▸ **THE PROBLEM**
What is printed must match, line for line, the records from their first line through the line containing "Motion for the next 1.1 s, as", with pictures left out.

(SOURCE MATERIAL begins)

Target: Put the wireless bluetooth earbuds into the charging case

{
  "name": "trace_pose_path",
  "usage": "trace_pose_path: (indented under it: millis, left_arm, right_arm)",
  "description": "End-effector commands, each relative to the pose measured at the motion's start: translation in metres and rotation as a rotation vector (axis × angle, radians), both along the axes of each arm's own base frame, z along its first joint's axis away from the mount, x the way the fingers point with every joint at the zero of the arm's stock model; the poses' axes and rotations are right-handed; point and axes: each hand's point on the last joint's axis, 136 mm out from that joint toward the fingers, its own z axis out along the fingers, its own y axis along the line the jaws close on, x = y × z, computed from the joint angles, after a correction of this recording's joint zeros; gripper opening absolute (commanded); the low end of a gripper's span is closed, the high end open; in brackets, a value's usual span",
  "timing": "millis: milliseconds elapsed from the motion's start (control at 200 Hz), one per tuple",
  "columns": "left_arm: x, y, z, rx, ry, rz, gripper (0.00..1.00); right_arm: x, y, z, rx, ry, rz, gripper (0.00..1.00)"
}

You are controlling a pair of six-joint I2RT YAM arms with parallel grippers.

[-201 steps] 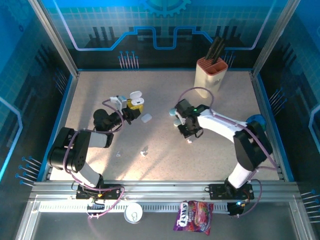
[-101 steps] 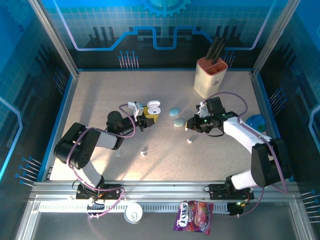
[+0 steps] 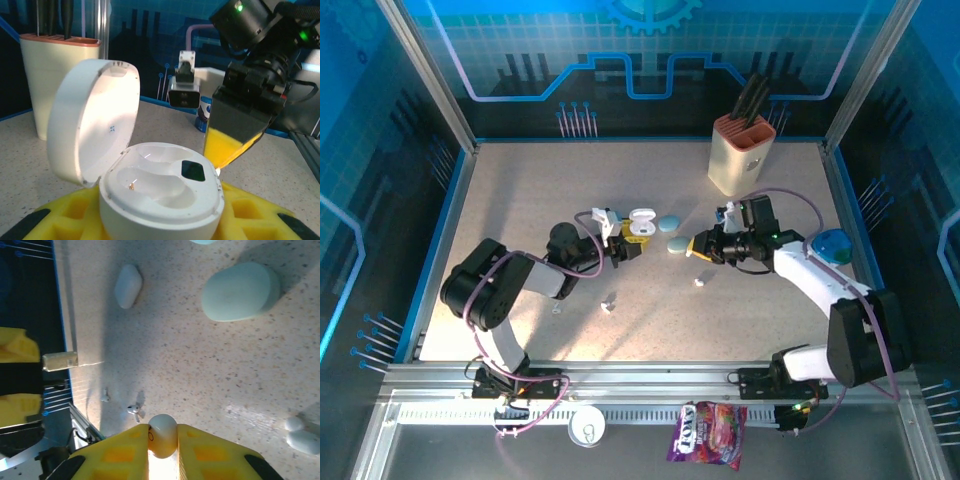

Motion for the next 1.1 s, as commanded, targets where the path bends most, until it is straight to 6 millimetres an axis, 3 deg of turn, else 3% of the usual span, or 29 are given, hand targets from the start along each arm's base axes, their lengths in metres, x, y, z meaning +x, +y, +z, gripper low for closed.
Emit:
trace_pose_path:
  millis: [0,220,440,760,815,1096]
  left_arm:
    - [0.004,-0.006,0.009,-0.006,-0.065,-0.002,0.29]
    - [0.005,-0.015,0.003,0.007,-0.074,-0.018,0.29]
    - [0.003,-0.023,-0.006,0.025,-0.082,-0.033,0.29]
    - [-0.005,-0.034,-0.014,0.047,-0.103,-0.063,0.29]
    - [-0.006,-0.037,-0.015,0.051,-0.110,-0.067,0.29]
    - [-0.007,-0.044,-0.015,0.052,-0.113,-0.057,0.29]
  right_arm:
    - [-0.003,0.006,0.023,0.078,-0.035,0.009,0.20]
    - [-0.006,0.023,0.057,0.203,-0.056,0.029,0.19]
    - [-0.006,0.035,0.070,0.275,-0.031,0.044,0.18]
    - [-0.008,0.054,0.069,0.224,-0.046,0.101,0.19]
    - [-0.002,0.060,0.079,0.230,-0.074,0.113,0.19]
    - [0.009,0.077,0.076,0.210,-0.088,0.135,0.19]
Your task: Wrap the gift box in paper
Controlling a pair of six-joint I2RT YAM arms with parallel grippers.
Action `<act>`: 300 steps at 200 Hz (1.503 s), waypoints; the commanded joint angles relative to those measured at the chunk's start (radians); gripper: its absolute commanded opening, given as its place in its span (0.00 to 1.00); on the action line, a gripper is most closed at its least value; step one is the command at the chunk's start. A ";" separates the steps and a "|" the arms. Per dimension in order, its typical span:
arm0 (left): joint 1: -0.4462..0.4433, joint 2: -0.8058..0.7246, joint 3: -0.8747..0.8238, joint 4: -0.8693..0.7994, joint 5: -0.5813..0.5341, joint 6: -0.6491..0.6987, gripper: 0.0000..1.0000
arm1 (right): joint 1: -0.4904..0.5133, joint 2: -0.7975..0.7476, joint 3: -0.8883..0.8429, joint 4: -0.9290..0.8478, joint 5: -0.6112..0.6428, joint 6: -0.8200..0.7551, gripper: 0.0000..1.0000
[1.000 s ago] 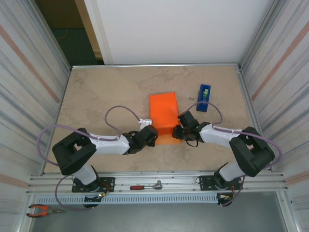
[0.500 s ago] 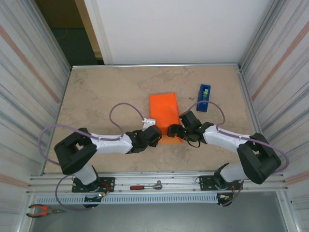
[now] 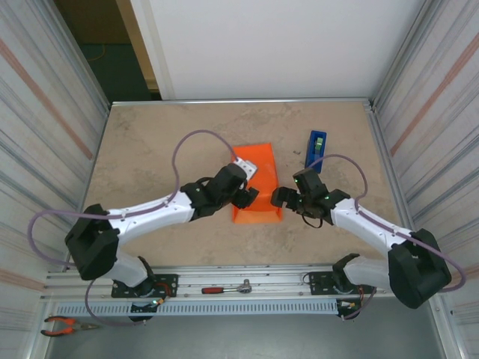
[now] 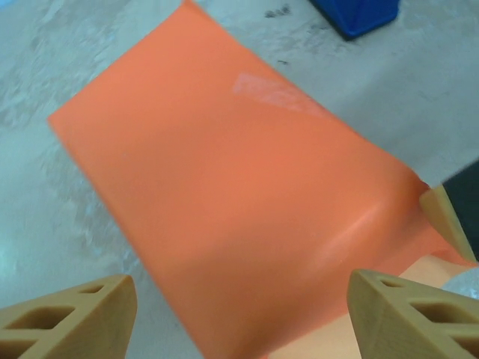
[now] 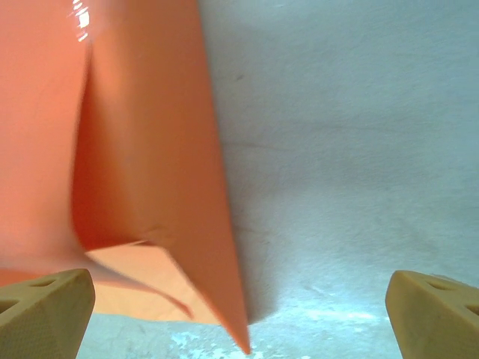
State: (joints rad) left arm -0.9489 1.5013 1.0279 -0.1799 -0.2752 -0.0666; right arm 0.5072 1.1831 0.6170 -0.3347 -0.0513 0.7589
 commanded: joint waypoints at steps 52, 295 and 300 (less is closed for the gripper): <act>-0.020 0.188 0.125 -0.074 0.026 0.335 0.73 | -0.133 -0.133 -0.104 0.003 -0.185 0.016 0.98; -0.091 0.344 0.081 0.047 -0.109 0.387 0.64 | -0.012 0.242 0.017 0.196 -0.150 -0.012 0.28; -0.091 0.344 0.080 0.049 -0.107 0.387 0.64 | -0.010 0.245 0.014 0.200 -0.149 -0.010 0.26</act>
State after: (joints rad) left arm -1.0298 1.8172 1.1236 -0.1261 -0.4088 0.3111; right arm 0.4839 1.4078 0.6121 -0.1638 -0.2222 0.7517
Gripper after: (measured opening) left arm 0.645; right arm 0.308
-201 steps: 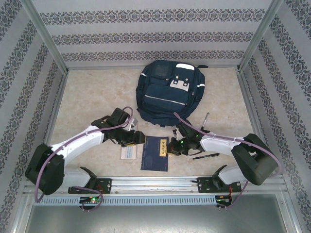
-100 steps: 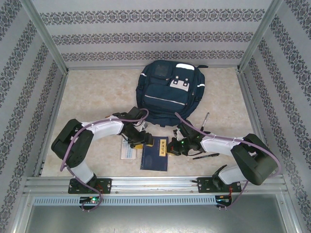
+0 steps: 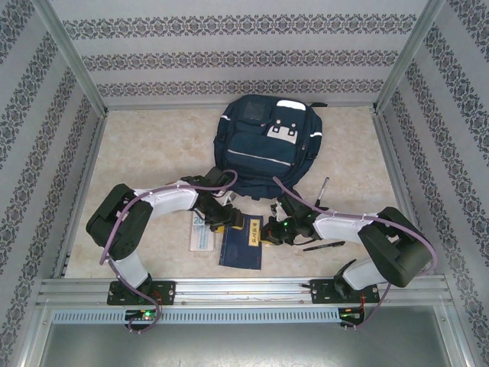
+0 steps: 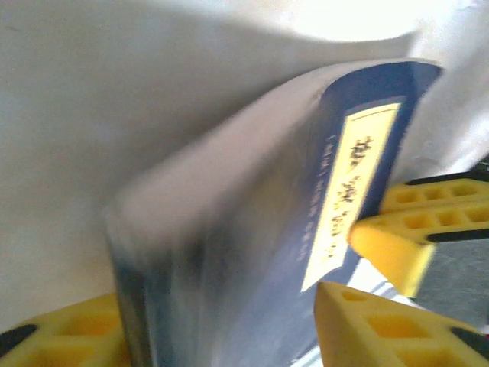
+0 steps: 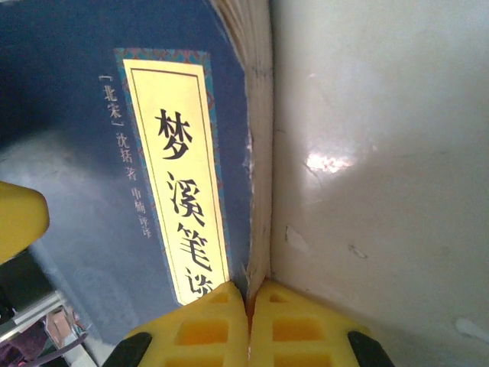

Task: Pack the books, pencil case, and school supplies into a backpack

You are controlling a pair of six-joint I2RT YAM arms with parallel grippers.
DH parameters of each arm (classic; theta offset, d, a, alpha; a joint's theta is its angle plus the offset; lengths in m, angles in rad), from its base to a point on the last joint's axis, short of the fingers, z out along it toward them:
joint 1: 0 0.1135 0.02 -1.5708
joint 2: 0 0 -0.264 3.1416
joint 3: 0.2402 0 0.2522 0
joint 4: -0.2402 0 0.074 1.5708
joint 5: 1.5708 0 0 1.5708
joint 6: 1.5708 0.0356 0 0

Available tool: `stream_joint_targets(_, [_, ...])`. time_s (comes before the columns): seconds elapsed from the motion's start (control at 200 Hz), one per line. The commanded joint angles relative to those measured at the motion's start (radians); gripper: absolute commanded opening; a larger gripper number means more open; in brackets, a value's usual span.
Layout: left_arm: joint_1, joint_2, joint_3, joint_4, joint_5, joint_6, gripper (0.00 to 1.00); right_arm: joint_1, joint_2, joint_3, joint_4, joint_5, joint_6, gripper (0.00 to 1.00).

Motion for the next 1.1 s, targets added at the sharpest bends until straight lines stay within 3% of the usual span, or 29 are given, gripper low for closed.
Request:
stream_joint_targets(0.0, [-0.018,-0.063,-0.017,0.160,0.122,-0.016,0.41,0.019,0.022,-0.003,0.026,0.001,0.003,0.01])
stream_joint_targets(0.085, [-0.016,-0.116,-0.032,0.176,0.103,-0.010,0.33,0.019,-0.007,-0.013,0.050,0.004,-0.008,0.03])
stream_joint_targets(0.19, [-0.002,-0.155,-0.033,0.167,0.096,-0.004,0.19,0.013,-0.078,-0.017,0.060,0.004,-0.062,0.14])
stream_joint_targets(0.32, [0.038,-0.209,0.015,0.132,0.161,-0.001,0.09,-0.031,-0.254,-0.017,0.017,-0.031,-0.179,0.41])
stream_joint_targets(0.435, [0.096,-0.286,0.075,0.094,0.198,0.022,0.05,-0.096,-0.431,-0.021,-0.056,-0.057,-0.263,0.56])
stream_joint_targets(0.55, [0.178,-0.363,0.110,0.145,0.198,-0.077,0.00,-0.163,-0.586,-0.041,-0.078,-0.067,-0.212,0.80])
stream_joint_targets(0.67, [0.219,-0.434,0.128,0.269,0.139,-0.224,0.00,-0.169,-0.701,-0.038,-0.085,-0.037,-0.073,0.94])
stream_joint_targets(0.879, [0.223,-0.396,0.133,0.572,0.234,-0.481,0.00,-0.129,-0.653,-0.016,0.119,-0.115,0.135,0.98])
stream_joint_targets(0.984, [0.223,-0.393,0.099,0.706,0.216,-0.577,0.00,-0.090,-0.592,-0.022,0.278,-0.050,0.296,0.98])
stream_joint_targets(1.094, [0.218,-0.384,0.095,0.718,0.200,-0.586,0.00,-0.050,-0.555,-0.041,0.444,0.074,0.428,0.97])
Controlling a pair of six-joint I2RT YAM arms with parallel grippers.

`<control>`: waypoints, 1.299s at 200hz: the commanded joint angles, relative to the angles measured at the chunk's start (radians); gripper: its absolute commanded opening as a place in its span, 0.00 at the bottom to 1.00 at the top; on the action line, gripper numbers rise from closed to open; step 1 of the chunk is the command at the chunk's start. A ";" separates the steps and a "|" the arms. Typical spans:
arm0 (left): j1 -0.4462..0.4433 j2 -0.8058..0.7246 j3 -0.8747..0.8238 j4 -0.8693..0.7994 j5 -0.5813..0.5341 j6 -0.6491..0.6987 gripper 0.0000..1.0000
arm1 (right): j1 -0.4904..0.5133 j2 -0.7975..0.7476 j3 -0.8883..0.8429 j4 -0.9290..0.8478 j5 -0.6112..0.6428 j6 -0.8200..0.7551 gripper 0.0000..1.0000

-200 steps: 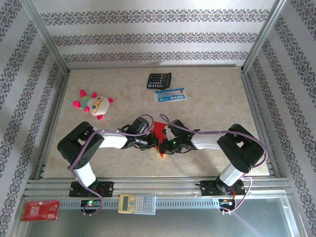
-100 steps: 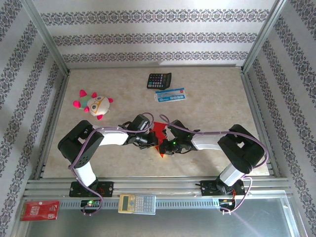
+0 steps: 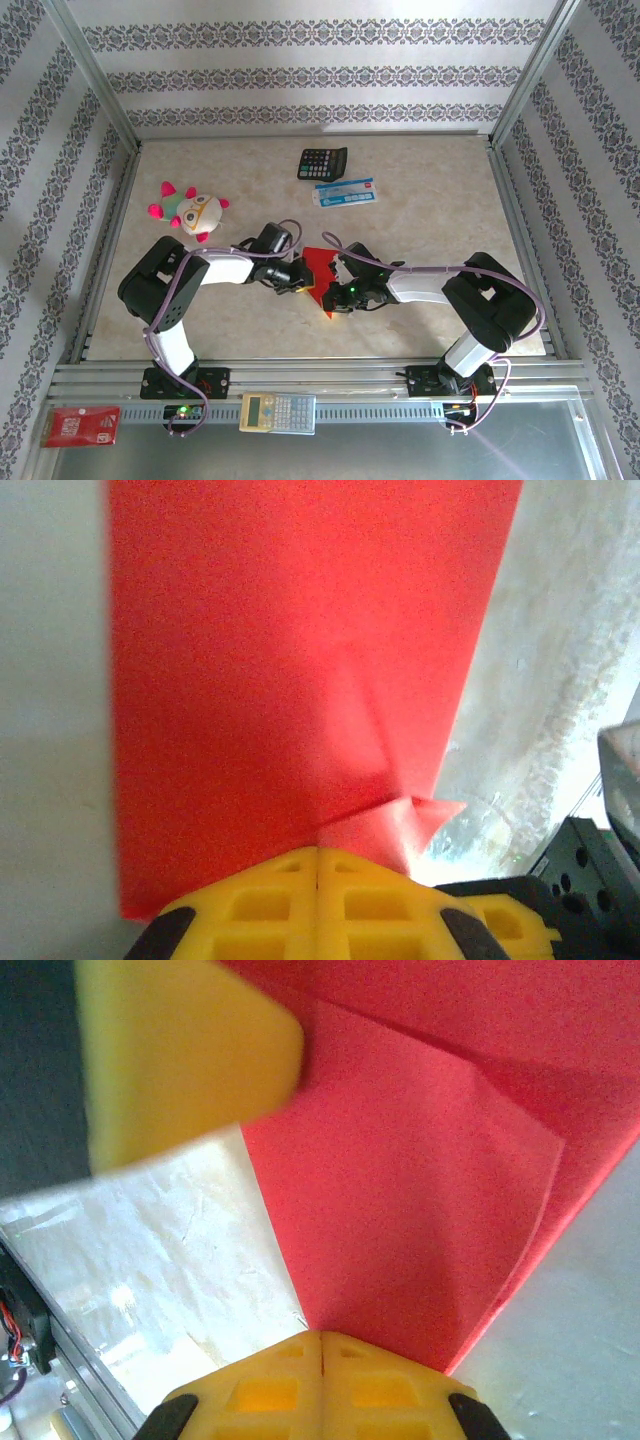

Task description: Fold a paper plane with a square sheet of paper (pick it up from the middle)

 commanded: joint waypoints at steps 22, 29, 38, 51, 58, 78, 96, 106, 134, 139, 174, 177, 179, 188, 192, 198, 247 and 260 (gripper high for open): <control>0.097 0.044 0.027 -0.057 -0.093 0.072 0.09 | 0.008 0.034 -0.074 -0.292 0.138 -0.023 0.00; 0.108 0.046 0.029 -0.059 -0.094 0.080 0.10 | 0.008 0.032 -0.075 -0.294 0.140 -0.023 0.00; 0.127 0.046 0.029 -0.058 -0.088 0.089 0.10 | 0.009 0.027 -0.077 -0.295 0.140 -0.024 0.00; 0.148 0.036 0.030 -0.058 -0.079 0.098 0.11 | 0.009 0.025 -0.080 -0.296 0.141 -0.024 0.00; 0.154 0.021 0.025 -0.053 -0.071 0.097 0.11 | 0.009 0.023 -0.080 -0.296 0.141 -0.024 0.00; 0.145 -0.063 -0.001 -0.038 -0.061 0.073 0.14 | 0.009 0.020 -0.075 -0.295 0.142 -0.024 0.00; 0.111 -0.144 -0.050 0.007 -0.049 0.022 0.16 | 0.008 0.021 -0.074 -0.299 0.146 -0.026 0.00; 0.084 -0.177 -0.074 0.030 -0.054 0.000 0.17 | 0.009 0.021 -0.074 -0.298 0.147 -0.026 0.00; -0.023 -0.169 -0.093 0.092 -0.055 -0.051 0.20 | 0.009 0.020 -0.074 -0.300 0.151 -0.028 0.00; -0.039 -0.157 -0.090 0.102 -0.055 -0.058 0.20 | 0.008 0.018 -0.074 -0.301 0.152 -0.026 0.00; -0.088 -0.059 -0.073 0.157 -0.047 -0.084 0.21 | 0.007 0.016 -0.075 -0.304 0.157 -0.026 0.00; -0.087 -0.052 -0.071 0.155 -0.049 -0.082 0.21 | 0.008 0.016 -0.077 -0.305 0.156 -0.026 0.00; -0.087 -0.048 -0.069 0.153 -0.051 -0.080 0.21 | 0.009 0.016 -0.077 -0.305 0.156 -0.026 0.00; -0.081 -0.034 -0.068 0.141 -0.056 -0.068 0.20 | 0.008 0.015 -0.078 -0.306 0.158 -0.027 0.00; -0.077 -0.029 -0.066 0.138 -0.058 -0.063 0.20 | 0.007 0.013 -0.080 -0.308 0.158 -0.027 0.00; -0.070 -0.025 -0.066 0.132 -0.062 -0.056 0.20 | 0.007 0.012 -0.080 -0.312 0.161 -0.030 0.00; 0.010 -0.013 -0.068 0.079 -0.067 0.007 0.20 | 0.004 0.009 -0.084 -0.329 0.169 -0.038 0.00; 0.034 -0.008 -0.057 0.050 -0.068 0.022 0.20 | 0.004 0.012 -0.084 -0.333 0.169 -0.042 0.00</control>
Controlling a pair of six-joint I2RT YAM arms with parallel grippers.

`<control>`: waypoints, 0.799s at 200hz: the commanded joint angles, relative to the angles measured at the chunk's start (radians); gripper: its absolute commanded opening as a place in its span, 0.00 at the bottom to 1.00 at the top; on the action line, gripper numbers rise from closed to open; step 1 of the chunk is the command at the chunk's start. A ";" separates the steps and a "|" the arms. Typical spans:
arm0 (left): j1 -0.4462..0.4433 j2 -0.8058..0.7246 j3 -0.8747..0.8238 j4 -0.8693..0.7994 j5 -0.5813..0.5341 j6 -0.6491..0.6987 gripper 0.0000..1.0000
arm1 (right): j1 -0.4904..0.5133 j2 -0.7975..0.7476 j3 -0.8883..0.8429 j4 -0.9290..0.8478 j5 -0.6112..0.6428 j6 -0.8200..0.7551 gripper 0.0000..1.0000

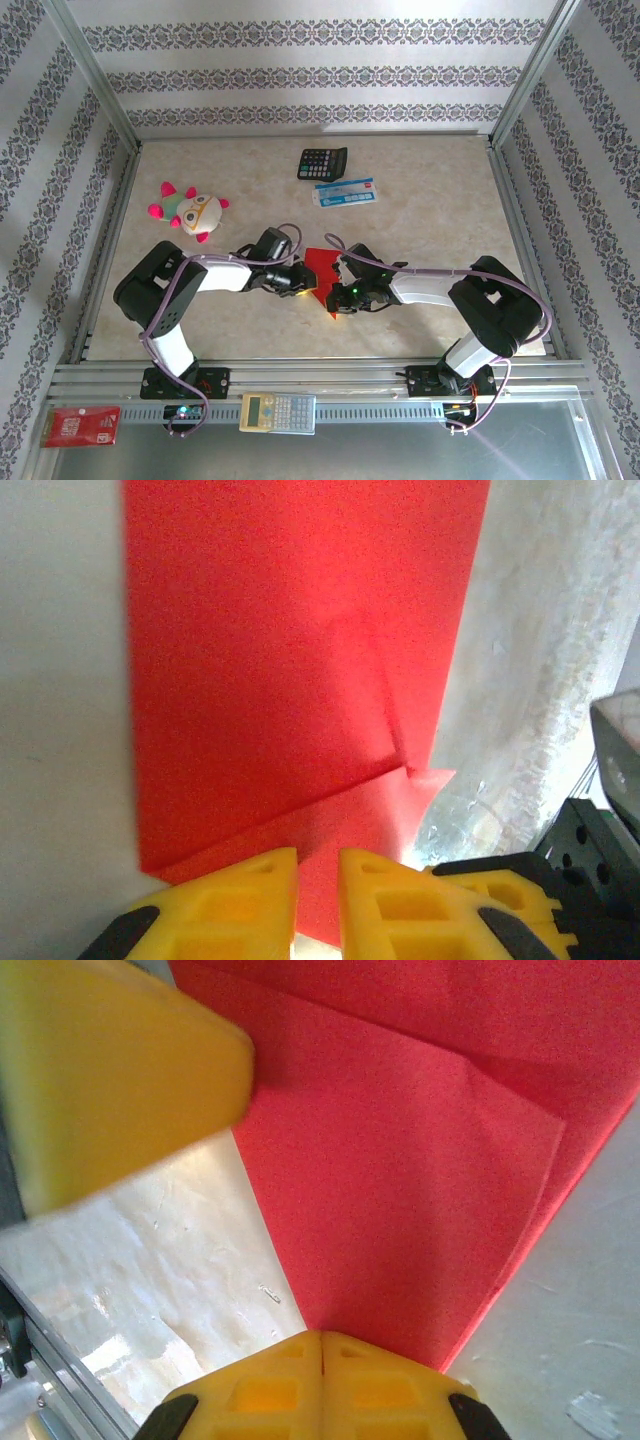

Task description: Fold a paper plane with a square sheet of paper (pick it up from the middle)

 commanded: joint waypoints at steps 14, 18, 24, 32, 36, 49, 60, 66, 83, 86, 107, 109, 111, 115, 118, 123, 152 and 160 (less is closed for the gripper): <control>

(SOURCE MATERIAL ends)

▸ **RESPONSE TO THE TASK**
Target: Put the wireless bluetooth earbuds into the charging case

{
  "name": "trace_pose_path",
  "usage": "trace_pose_path: (indented under it: millis, left_arm, right_arm)",
  "description": "End-effector commands, each relative to the pose measured at the motion's start: translation in metres and rotation as a rotation vector (axis × angle, radians), both along the axes of each arm's own base frame, z along its first joint's axis away from the mount, x the way the fingers point with every joint at the zero of the arm's stock model; the poses' axes and rotations are right-handed; point and axes: each hand's point on the last joint's axis, 136 mm out from that joint toward the fingers, its own z axis out along the fingers, its own y axis along the line the jaws close on, x = y × z, computed from the joint angles, after a correction of this recording's joint zeros; gripper opening absolute (commanded); the low end of a gripper's span is closed, the high end open; in brackets, a value's usual span",
  "timing": "millis: milliseconds elapsed from the motion's start (control at 200 Hz), one per tuple",
  "columns": "left_arm: x, y, z, rx, ry, rz, gripper (0.00..1.00); right_arm: x, y, z, rx, ry, rz, gripper (0.00..1.00)"
}

You are controlling a pair of six-joint I2RT YAM arms with parallel grippers.

[-201 steps] 
[-101 steps] 
[+0 steps] 

Motion for the next 1.1 s, as commanded, targets where the path bends most, until it is straight to 6 millimetres an axis, 3 deg of turn, else 3% of the usual span, or 29 are given, hand targets from the start along each arm's base axes, their lengths in metres, x, y, z meaning +x, +y, +z, gripper low for closed.

That brings the answer to completion.